Stored data
________________________________________

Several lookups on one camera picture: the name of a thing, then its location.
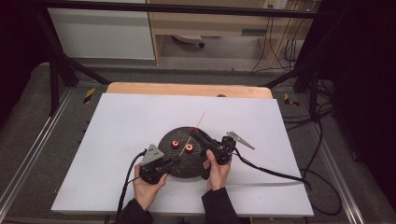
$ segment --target black metal frame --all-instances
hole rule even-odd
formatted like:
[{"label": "black metal frame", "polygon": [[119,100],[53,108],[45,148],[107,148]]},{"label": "black metal frame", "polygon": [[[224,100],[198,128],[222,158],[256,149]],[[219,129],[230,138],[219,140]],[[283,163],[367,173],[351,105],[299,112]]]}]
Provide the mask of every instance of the black metal frame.
[{"label": "black metal frame", "polygon": [[[115,10],[115,11],[145,11],[145,12],[168,12],[168,13],[192,13],[192,14],[213,14],[213,15],[235,15],[252,17],[280,17],[280,18],[303,18],[303,19],[334,19],[335,13],[316,11],[292,11],[273,10],[240,7],[204,7],[204,6],[182,6],[182,5],[159,5],[159,4],[135,4],[135,3],[108,3],[108,2],[87,2],[87,1],[64,1],[64,0],[35,0],[29,8],[30,13],[40,25],[51,48],[50,73],[51,73],[51,112],[52,115],[59,105],[58,73],[68,86],[76,86],[78,80],[72,67],[92,77],[102,84],[109,84],[111,81],[100,77],[93,71],[69,58],[63,51],[57,35],[49,28],[48,23],[43,20],[42,8],[73,8],[90,10]],[[264,87],[273,88],[275,85],[297,76],[298,71],[291,71]]]}]

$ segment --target gray floor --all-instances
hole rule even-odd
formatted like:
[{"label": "gray floor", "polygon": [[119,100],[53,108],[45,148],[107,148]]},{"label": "gray floor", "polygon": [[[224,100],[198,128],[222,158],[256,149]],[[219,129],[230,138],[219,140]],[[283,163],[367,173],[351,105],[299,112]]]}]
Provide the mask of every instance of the gray floor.
[{"label": "gray floor", "polygon": [[[171,37],[168,37],[165,43],[161,65],[129,64],[129,66],[123,66],[121,64],[117,68],[106,68],[99,64],[93,66],[92,70],[117,81],[247,86],[266,83],[284,73],[283,69],[256,74],[248,73],[261,54],[257,43],[254,43],[254,39],[251,38],[208,37],[203,49],[177,43]],[[260,68],[265,67],[265,63],[260,64]],[[73,89],[64,113],[10,207],[5,223],[16,220],[22,223],[54,223],[55,220],[58,222],[72,220],[71,223],[75,223],[80,220],[103,220],[103,217],[65,216],[50,211],[56,197],[54,191],[62,185],[68,167],[78,150],[78,141],[83,138],[83,130],[89,125],[87,121],[91,119],[101,93],[106,90],[106,86],[97,86],[90,103],[84,105],[82,101],[91,82],[84,76],[80,77],[82,85]],[[279,102],[283,116],[304,115],[301,106],[285,105],[283,102],[285,92],[290,94],[291,100],[298,100],[290,88],[293,82],[294,80],[290,79],[281,87],[273,89],[274,97]],[[45,124],[49,111],[49,72],[46,66],[41,66],[33,72],[20,102],[14,107],[6,124],[0,130],[0,193],[6,190],[8,183],[17,172],[30,146]],[[349,145],[337,118],[329,116],[323,119],[322,123],[326,142],[343,172],[365,221],[367,223],[396,223],[395,212],[389,206],[365,164],[351,159]],[[312,129],[308,125],[303,126],[290,131],[289,137],[298,165],[305,167],[317,145]],[[329,179],[320,154],[315,159],[312,169]],[[309,180],[314,189],[310,196],[311,202],[324,210],[335,209],[336,199],[328,187],[312,176],[309,176]],[[308,220],[310,223],[348,223],[345,212],[329,217],[315,211],[315,216]],[[270,221],[269,217],[261,217],[254,218],[254,223],[304,223],[304,220],[275,217],[275,221]]]}]

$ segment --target person's left hand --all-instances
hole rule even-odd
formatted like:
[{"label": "person's left hand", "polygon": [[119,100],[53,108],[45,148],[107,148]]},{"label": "person's left hand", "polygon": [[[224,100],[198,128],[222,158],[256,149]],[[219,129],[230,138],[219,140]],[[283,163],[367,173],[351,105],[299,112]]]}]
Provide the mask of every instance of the person's left hand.
[{"label": "person's left hand", "polygon": [[[139,176],[140,163],[134,167],[134,177]],[[146,183],[142,178],[137,178],[134,180],[134,198],[143,208],[147,211],[149,206],[154,202],[155,196],[157,196],[158,191],[165,185],[166,177],[165,174],[161,177],[160,182],[156,185],[150,185]]]}]

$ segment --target dark fabric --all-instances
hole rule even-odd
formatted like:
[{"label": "dark fabric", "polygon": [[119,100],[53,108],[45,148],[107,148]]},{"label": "dark fabric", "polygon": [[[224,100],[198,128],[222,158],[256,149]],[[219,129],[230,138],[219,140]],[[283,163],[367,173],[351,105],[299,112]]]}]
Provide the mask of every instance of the dark fabric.
[{"label": "dark fabric", "polygon": [[226,188],[210,190],[202,196],[205,224],[240,224]]},{"label": "dark fabric", "polygon": [[[26,6],[22,0],[0,1],[0,125],[19,101],[31,71],[49,60],[38,25],[23,13]],[[54,30],[45,9],[44,17]]]},{"label": "dark fabric", "polygon": [[117,224],[150,224],[153,222],[149,211],[145,212],[136,199],[132,199],[122,209]]}]

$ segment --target forearm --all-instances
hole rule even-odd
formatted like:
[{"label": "forearm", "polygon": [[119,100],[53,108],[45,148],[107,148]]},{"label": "forearm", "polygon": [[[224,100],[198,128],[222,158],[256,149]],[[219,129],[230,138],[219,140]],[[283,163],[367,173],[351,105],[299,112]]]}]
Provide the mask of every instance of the forearm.
[{"label": "forearm", "polygon": [[149,211],[143,210],[136,199],[132,199],[122,209],[117,224],[151,224],[153,222]]},{"label": "forearm", "polygon": [[202,196],[206,224],[240,224],[226,188],[210,190]]}]

________________________________________

▶ **PROBLEM TO WORK ON**
Note down each line above where the word "target" occurs.

▶ **TASK RESULT**
$ segment --target black metal frame --all-instances
$ segment --target gray floor --all-instances
$ segment --target person's left hand --all-instances
$ segment --target dark fabric --all-instances
$ segment --target forearm --all-instances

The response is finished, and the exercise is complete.